Up to and including the line with "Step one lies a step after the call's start", repeat every line of the listing exactly, beginning at the first.

-- Given information --
*** Block opens ***
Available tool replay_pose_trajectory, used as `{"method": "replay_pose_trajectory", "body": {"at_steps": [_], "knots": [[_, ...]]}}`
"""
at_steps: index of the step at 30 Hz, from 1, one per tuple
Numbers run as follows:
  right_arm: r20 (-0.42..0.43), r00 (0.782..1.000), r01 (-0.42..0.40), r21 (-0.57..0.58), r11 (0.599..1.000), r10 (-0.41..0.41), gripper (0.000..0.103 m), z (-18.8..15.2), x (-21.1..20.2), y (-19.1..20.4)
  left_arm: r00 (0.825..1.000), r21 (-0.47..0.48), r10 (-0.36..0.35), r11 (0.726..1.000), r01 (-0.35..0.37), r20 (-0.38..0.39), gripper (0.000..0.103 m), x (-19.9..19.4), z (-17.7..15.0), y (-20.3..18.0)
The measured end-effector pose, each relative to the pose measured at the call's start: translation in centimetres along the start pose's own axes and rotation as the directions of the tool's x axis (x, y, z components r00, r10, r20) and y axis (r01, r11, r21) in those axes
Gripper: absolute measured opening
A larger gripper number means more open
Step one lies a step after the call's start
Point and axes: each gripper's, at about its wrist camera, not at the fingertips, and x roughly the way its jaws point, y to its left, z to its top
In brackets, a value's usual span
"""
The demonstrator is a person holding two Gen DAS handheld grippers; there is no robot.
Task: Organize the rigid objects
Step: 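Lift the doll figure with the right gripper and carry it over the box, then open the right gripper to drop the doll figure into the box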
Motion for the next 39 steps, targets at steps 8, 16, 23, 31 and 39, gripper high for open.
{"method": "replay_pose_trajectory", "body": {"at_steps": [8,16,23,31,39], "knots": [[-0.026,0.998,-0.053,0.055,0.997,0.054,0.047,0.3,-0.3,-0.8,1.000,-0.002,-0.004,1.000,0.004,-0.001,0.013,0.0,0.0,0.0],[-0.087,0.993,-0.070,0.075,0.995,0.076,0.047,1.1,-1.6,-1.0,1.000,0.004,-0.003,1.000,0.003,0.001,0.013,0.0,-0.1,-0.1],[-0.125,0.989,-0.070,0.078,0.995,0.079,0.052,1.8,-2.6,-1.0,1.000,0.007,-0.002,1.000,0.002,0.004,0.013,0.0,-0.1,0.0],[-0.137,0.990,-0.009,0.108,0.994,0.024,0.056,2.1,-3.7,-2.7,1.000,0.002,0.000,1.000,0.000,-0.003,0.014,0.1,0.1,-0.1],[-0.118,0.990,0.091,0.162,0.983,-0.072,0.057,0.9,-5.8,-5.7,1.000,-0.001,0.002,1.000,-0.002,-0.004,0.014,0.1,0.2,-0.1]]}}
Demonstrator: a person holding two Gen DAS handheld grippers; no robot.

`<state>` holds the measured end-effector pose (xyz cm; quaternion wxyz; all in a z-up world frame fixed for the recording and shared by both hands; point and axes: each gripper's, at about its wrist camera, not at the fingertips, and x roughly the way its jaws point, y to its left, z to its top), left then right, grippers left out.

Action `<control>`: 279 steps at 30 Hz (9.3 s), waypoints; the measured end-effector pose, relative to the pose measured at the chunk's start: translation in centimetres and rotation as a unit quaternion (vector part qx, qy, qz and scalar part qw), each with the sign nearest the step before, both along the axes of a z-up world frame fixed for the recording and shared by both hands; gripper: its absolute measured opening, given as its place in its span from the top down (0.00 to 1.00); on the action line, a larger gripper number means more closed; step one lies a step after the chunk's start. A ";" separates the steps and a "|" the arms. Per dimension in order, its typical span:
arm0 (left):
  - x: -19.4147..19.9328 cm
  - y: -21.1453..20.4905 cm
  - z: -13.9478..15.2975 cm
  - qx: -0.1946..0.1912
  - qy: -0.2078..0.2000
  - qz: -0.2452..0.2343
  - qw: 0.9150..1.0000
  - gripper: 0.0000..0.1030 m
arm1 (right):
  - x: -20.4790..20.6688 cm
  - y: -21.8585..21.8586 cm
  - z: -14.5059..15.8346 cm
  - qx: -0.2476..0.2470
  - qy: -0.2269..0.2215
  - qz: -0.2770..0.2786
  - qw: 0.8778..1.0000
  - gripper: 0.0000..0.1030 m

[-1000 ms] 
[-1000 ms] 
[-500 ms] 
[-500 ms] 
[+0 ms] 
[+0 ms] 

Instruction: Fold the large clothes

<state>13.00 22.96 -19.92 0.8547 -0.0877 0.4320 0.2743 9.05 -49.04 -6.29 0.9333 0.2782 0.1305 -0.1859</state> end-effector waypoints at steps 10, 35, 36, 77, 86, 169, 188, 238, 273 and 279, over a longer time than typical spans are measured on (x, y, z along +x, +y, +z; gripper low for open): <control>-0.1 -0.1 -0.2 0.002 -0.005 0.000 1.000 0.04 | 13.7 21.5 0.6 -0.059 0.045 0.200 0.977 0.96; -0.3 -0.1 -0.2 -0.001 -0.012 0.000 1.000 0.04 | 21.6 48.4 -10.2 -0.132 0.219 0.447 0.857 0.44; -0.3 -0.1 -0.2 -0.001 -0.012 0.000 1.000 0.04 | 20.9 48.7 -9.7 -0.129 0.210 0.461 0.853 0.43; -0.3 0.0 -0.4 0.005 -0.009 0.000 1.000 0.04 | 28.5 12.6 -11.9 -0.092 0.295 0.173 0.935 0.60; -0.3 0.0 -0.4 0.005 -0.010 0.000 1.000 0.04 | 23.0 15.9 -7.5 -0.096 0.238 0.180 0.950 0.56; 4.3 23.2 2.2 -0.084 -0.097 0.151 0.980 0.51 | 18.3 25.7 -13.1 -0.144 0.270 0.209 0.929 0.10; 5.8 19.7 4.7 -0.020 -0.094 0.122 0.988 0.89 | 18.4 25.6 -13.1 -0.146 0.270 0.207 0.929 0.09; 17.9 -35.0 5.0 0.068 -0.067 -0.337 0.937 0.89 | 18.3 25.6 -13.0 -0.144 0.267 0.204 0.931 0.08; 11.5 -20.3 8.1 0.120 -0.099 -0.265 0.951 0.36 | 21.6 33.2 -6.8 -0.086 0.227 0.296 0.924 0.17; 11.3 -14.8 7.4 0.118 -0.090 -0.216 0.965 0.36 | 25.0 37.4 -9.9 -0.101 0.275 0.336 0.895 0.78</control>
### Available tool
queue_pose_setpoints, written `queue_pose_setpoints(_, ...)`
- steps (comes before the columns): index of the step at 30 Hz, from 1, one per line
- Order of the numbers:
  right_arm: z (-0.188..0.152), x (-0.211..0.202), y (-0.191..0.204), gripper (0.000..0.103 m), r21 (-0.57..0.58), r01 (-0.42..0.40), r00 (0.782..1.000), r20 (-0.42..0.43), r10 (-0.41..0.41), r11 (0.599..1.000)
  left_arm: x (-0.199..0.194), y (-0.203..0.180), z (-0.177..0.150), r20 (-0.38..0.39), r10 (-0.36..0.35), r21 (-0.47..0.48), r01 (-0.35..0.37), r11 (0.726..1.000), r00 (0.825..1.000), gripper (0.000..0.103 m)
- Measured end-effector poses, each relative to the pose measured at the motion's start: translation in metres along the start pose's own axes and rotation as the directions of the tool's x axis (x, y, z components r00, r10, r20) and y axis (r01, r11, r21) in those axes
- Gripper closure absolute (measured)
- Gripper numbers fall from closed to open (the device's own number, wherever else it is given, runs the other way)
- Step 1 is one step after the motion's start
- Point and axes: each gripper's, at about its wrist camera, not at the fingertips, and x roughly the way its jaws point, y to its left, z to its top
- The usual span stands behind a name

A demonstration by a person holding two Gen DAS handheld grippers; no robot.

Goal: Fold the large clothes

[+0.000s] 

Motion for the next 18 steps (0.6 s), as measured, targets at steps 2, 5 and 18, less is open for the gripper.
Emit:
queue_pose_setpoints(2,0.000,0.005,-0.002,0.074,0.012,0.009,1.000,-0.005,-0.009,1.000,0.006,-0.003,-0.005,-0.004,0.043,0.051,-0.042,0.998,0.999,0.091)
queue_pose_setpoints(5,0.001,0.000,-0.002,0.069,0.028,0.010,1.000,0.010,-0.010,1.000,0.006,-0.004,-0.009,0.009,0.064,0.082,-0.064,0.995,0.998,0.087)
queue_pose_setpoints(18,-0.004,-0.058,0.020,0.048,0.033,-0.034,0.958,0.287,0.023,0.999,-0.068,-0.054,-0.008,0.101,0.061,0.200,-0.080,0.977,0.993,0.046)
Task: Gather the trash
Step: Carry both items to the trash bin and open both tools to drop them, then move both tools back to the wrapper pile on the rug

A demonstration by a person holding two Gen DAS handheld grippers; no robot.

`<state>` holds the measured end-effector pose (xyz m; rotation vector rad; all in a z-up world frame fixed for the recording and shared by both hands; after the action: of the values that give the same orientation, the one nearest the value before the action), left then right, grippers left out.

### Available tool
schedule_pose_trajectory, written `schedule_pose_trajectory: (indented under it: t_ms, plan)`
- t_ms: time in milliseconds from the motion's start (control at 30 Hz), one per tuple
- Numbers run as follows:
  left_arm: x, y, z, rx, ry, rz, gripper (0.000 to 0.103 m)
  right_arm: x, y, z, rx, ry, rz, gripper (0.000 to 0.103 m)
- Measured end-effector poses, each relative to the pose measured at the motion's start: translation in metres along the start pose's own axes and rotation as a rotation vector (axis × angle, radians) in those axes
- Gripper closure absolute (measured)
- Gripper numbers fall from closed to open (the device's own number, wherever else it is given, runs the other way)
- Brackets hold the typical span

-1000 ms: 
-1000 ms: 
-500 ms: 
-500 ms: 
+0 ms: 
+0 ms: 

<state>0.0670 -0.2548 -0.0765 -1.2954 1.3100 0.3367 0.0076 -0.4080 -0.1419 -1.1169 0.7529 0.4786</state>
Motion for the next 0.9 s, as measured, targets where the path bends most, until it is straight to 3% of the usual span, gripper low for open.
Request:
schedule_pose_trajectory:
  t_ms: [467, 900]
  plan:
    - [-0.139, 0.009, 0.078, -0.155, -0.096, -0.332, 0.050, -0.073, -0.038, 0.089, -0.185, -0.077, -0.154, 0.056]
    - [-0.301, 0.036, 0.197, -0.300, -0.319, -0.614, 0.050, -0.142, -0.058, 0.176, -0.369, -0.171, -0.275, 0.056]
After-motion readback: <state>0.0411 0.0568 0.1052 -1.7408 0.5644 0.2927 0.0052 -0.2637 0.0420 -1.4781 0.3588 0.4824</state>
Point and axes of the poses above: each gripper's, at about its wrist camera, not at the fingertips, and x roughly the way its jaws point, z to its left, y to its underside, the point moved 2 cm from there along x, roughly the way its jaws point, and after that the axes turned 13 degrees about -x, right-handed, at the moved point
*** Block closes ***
-- Output of the task --
Available tool replay_pose_trajectory, used as `{"method": "replay_pose_trajectory", "body": {"at_steps": [_], "knots": [[_, ...]]}}`
"""
at_steps: index of the step at 30 Hz, from 1, one per tuple
Numbers run as follows:
  right_arm: r20 (-0.42..0.43), r00 (0.782..1.000), r01 (-0.42..0.40), r21 (-0.57..0.58), r11 (0.599..1.000), r10 (-0.41..0.41), gripper (0.000..0.103 m), z (-18.8..15.2), x (-21.1..20.2), y (-19.1..20.4)
  left_arm: r00 (0.825..1.000), r21 (-0.47..0.48), r10 (-0.36..0.35), r11 (0.726..1.000), r01 (-0.35..0.37), r20 (-0.38..0.39), gripper (0.000..0.103 m), x (-19.9..19.4), z (-17.7..15.0), y (-20.3..18.0)
The measured end-effector pose, each relative to the pose measured at the call's start: translation in centimetres along the start pose's own axes and rotation as the directions of the tool's x axis (x, y, z components r00, r10, r20) and y axis (r01, r11, r21) in those axes
Gripper: absolute measured opening
A larger gripper number means more open
Step one lies a step after the call's start

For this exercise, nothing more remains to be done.